Celestica reported fourth-quarter revenue of $1.62 billion, up 7% year over year and $70 million higher than the average analyst estimate. The communications end market accounted for 44% of revenue, up from 38% during the fourth quarter of 2015. The diversified end market was flat in terms of revenue, with its share of total revenue dropping three percentage points, to 27%.
Non-IFRS earnings per share (EPS) came in at $0.41, up from $0.27 during the prior-year period and $0.09 above analyst expectations. On an IFRS (International Financial Reporting Standards) basis, EPS rose to $0.15, up from $0.08. A net benefit of $0.07 per share from income taxes partially offset a negative $0.17 per-share impact from restructuring related the Celestica's decision to exit the solar panel manufacturing business.
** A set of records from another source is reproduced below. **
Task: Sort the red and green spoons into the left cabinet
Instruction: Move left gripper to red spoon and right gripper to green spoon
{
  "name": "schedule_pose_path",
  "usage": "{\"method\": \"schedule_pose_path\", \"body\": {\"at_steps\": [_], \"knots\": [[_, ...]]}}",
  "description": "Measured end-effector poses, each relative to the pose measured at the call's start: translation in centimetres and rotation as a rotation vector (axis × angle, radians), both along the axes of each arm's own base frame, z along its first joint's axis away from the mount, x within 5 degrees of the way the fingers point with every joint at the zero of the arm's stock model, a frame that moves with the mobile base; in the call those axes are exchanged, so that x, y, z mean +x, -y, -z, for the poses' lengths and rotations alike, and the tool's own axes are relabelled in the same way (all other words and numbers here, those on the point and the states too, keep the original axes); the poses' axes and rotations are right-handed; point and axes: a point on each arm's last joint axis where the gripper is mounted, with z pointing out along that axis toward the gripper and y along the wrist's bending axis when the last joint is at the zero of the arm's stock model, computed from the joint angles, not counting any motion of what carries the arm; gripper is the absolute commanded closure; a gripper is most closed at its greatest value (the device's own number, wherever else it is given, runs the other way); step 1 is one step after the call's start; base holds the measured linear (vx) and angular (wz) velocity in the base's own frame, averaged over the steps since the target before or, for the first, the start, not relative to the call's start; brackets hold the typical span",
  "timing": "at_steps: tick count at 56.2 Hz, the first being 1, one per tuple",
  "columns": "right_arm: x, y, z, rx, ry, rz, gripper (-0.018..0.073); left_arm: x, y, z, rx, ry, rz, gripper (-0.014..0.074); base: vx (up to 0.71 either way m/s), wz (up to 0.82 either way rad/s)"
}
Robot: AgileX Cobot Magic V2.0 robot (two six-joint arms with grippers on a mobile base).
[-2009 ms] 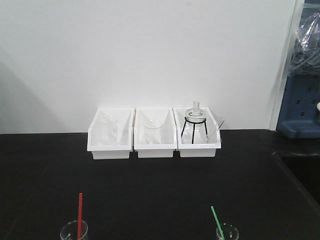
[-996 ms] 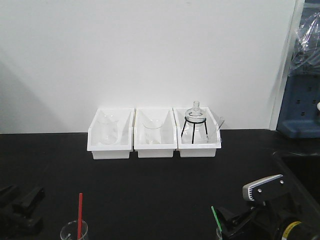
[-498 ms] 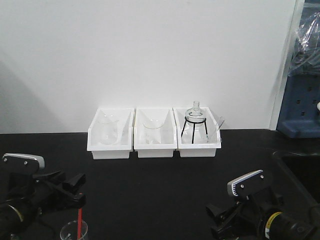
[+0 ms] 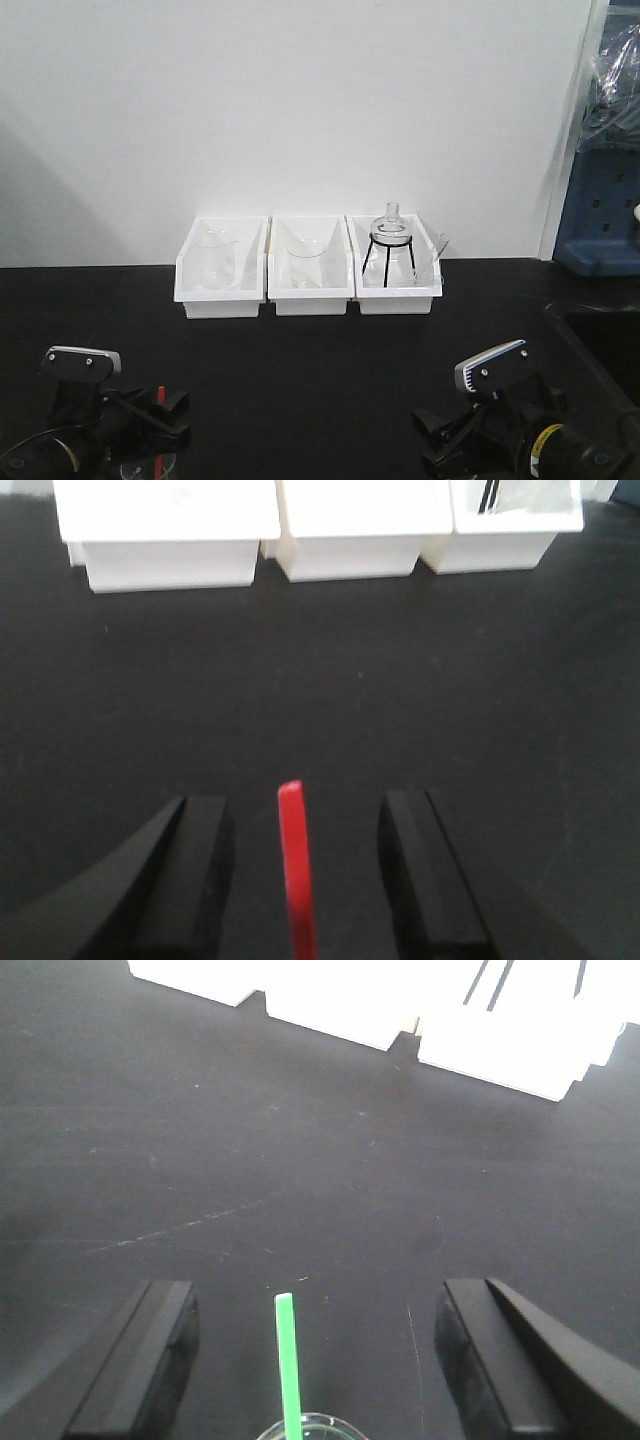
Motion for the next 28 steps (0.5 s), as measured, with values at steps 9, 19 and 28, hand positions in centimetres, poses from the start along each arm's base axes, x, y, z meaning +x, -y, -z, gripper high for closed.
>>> {"method": "schedule_pose_path", "body": {"at_steps": [9,19,28], "knots": [[0.0,0.0,0.0,0.0,0.0,0.0,0.0009,0.1,0.0,0.8,0.004,-0.02,0.0,0.0135,0.0,0.0],[0.0,-0.2,0.4,0.007,-0.016,-0.001,0.0009,0.1,0.1,0.6,-0.006,0.0,0.004,0.0148,0.0,0.0],[0.1,-1.0,2.2,-0.02,-0.066,-0.04,0.0009,0.1,0.1,0.6,-0.007,0.001,0.004,0.0219,0.0,0.0]]}}
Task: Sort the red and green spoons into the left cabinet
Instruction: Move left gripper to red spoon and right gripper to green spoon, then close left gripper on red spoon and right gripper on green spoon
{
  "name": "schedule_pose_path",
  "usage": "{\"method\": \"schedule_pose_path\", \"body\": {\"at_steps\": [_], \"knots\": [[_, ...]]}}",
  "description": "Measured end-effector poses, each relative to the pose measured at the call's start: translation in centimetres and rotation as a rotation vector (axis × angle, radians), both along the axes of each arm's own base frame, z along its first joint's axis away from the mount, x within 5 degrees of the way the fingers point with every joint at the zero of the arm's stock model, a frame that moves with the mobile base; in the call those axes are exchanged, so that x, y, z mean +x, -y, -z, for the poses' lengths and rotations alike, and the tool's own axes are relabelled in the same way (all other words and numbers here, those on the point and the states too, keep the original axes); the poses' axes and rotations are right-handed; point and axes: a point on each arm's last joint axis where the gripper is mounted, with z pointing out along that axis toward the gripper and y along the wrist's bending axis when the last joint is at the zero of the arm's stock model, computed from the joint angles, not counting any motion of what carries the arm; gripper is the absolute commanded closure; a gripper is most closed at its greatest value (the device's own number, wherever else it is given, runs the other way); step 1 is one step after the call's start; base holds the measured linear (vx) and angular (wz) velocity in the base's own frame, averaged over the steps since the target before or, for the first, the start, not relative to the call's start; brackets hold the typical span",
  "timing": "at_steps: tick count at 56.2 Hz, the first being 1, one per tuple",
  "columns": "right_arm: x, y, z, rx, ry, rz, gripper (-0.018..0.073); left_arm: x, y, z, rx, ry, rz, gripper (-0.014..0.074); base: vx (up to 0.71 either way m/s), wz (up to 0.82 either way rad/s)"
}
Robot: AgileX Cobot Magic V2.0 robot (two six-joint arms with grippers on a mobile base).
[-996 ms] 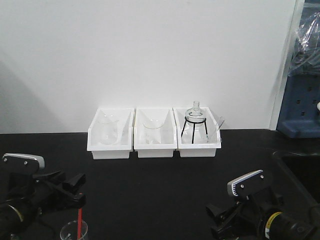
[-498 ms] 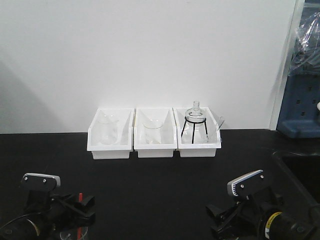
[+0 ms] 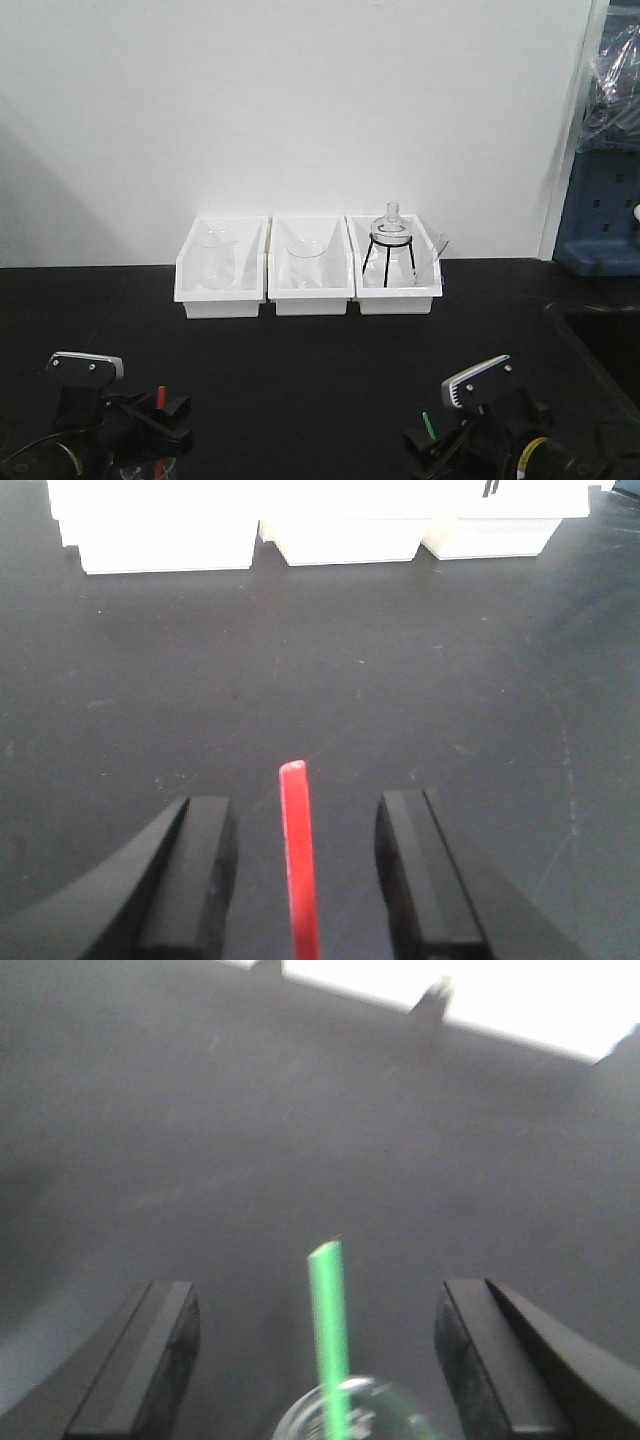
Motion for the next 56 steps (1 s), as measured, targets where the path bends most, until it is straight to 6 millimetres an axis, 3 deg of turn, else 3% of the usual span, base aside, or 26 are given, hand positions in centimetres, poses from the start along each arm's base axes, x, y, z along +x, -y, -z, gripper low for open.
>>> {"method": "schedule_pose_path", "body": {"at_steps": [7,16,29,45,56], "knots": [[0.1,-0.4,1.1,-0.021,-0.028,-0.026,0.0009,0.0,0.0,0.0,0.001,0.0,0.0,0.0321,0.0,0.0],[0.4,-0.5,1.1,-0.019,-0.021,-0.029,0.0009,0.0,0.0,0.0,0.001,0.0,0.0,0.047,0.0,0.0],[0.4,-0.7,1.1,-0.031,0.016,-0.059,0.0009,0.0,0.0,-0.1,-0.003,0.008,0.002,0.0606,0.0,0.0],[0.9,-0.8,2.8,-0.011,-0.014,-0.046,0.0027,0.0,0.0,-0.1,-0.006,0.014,0.003,0.0604,0.0,0.0],[1.2,-0.9,2.2,0.02,0.055,-0.037,0.0106,0.0,0.0,-0.1,-0.006,0.014,0.003,0.0604,0.0,0.0]]}}
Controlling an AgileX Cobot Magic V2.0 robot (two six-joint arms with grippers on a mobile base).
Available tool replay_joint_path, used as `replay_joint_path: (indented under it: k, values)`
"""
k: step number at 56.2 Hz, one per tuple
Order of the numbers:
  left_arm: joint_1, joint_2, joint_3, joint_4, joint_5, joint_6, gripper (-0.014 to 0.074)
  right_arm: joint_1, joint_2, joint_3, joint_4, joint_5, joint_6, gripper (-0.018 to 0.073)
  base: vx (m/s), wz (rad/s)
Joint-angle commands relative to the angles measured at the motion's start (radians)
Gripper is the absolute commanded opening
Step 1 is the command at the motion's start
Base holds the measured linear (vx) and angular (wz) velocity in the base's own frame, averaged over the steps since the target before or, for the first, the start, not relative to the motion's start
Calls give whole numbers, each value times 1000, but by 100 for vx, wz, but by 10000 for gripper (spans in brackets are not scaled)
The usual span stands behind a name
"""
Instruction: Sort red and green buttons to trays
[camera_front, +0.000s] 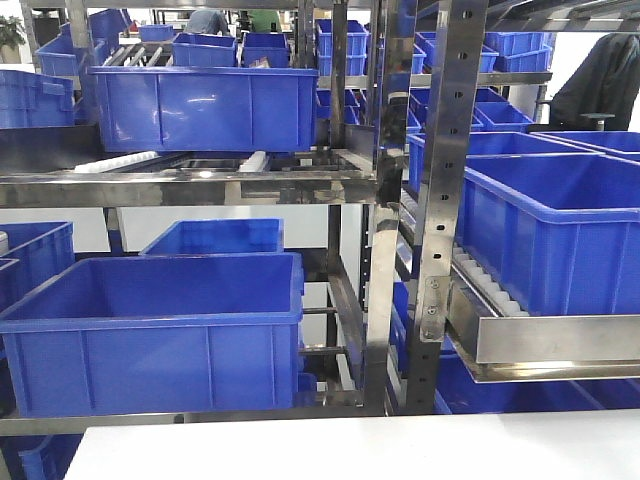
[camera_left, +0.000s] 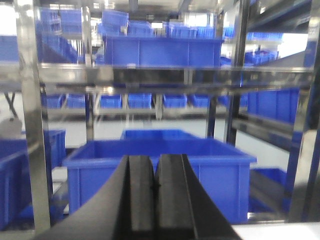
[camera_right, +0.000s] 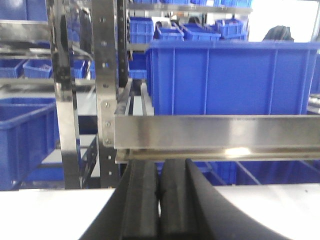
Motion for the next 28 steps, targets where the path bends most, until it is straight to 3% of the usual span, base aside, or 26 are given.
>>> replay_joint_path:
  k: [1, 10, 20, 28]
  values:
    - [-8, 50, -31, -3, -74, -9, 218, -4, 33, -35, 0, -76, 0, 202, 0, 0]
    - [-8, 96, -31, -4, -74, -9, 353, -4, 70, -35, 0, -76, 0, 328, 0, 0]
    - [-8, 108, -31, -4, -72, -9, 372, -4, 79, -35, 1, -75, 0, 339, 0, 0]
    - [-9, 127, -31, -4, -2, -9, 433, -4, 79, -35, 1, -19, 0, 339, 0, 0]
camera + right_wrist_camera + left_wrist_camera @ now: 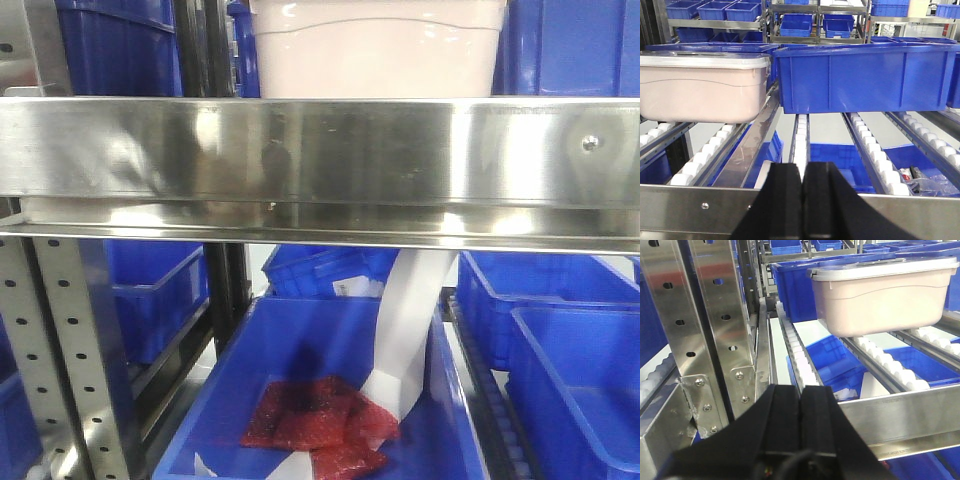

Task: Grab white bin and place on right shelf
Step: 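Open both grippers and release the bin on the shelf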

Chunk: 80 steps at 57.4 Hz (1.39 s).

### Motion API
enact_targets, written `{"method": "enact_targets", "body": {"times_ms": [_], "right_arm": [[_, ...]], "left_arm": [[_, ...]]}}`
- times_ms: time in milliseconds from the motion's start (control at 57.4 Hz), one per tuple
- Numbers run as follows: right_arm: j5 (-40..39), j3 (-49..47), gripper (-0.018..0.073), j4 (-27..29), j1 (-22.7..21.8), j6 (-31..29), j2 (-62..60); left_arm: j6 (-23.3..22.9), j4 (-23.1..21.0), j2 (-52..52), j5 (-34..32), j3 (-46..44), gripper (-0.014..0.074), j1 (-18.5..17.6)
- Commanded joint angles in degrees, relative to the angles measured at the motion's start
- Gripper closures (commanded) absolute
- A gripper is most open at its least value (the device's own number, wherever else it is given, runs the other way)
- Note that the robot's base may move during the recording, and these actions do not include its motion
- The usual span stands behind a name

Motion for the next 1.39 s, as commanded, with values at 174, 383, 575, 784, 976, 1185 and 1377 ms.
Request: {"method": "enact_targets", "body": {"times_ms": [174, 383, 575, 784, 976, 1185, 1377], "right_arm": [[-4.42, -1.34, 0.0485, 1.13, -0.44, -0.45, 0.75], [-4.42, -1.34, 0.0485, 1.13, -0.44, -0.45, 0.75], [-4.42, -1.34, 0.0485, 1.13, -0.44, -0.45, 0.75], [-4.42, -1.34, 0.0485, 1.13, -0.44, -0.45, 0.75], [-4.42, -1.34, 0.0485, 1.13, -0.44, -0.45, 0.75], [-4.47, -1.34, 0.0485, 1.13, -0.44, -0.45, 0.75], [-4.47, -1.34, 0.0485, 1.13, -0.44, -0.45, 0.75]], "left_arm": [[-0.44, -0.47, 0.05, -4.97, -1.1, 0.0716, -0.37], [-0.44, -1.02, -5.62, 1.51, 1.68, 0.0716, 3.0], [0.09, -3.86, -15.76, 1.17, 10.15, 0.0716, 10.53], [0.09, -3.94, -24.43, -6.04, 23.27, 0.0715, 14.73], [0.09, -3.94, -29.01, -10.92, 31.24, 0.0716, 14.73], [0.09, -3.94, -29.77, -10.85, 31.51, 0.0716, 14.73], [0.09, -3.94, -29.77, -10.85, 31.51, 0.0716, 14.73]]}}
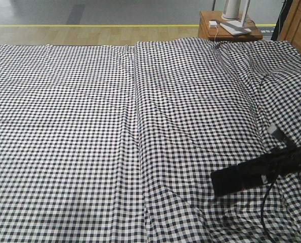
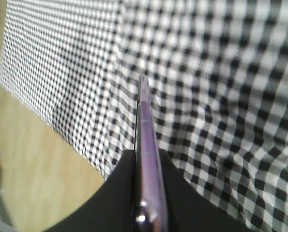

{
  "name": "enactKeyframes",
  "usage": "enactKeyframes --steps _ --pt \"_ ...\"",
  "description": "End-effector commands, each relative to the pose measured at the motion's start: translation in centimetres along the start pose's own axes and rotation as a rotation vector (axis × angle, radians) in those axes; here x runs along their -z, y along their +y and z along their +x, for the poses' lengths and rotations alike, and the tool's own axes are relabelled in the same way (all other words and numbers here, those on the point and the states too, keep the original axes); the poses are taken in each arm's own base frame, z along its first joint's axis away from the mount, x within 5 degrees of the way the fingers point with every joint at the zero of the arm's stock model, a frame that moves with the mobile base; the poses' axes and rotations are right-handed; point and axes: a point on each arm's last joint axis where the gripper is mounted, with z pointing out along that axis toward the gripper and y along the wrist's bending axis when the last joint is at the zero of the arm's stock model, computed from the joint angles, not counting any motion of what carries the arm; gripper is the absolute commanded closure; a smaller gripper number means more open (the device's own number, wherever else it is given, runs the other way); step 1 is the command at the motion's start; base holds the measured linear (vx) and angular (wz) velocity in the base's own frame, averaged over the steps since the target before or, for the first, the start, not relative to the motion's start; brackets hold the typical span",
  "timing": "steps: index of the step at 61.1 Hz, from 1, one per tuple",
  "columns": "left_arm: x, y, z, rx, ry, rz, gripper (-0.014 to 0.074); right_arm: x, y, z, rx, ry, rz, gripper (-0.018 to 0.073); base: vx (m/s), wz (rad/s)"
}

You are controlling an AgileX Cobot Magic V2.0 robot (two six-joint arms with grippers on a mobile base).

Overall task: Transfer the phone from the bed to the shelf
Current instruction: 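Lift the phone with the right gripper up off the bed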

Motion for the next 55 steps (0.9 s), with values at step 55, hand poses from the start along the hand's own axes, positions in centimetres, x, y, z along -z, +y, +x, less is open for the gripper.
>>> enactKeyframes --steps 55 --pt "0.3 0.1 -1.5 0.009 -0.1 -0.003 0.0596 9.1 35.5 0.4 0.65 -0.236 -0.158 0.056 0.0 0.0"
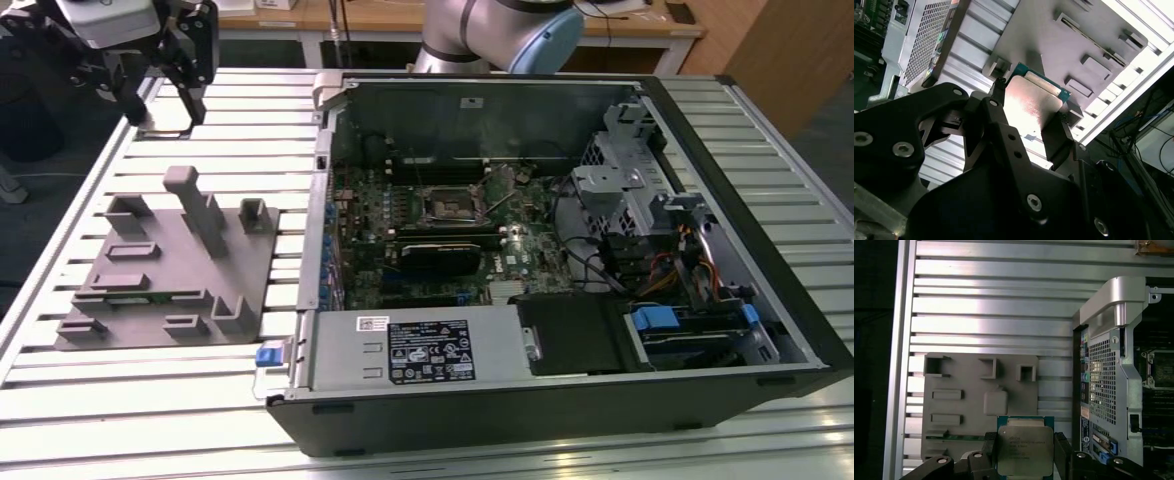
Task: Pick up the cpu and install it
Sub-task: 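Pick up the cpu and move it towards the insertion slot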
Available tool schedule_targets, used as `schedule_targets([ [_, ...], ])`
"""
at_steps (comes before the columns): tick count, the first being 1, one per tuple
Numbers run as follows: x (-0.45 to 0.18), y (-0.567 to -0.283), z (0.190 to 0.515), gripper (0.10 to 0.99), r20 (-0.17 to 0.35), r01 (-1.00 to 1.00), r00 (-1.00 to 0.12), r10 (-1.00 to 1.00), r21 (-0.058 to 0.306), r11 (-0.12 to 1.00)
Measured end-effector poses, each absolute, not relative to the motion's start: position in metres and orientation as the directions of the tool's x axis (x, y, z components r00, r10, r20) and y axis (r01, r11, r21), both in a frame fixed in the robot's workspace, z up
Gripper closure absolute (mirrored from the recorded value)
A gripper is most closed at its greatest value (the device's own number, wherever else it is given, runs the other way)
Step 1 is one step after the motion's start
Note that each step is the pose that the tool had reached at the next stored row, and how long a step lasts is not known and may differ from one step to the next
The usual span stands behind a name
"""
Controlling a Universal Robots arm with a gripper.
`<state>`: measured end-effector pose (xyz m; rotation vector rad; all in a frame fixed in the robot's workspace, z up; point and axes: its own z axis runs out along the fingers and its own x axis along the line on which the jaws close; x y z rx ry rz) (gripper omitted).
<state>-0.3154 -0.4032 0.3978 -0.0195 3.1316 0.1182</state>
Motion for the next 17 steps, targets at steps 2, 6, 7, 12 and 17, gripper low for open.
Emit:
schedule_targets([
  [2,-0.314,-0.403,0.398,0.541,-0.008,-0.013,-1.0,-0.012,0.075,0.997],
  [6,-0.311,-0.403,0.398,0.541,-0.008,-0.013,-1.0,-0.012,0.075,0.997],
  [7,-0.309,-0.403,0.398,0.541,-0.008,-0.013,-1.0,-0.012,0.075,0.997],
  [12,-0.303,-0.403,0.398,0.541,-0.008,-0.013,-1.0,-0.012,0.075,0.997],
  [17,-0.296,-0.403,0.398,0.541,-0.008,-0.013,-1.0,-0.013,0.075,0.997],
])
Celestica CEO Rob Mionis summed up the company's progress in 2016:
We are proud of our many accomplishments this year. I am pleased with the progress we have made in setting the foundation for our strategy and delivering on our priorities and I am excited about the momentum we are building as we continue to drive profitable growth and increase shareholder value.
Celestica expects to produce between $1.4 billion and $1.5 billion of revenue during the first quarter of 2017, along with non-IFRS EPS in the range of $0.24 to $0.30. IFRS earnings will be negatively impacted by between $0.11 and $0.17 per share due to stock-based-compensation expense, amortization of intangible assets, and further restructuring charges.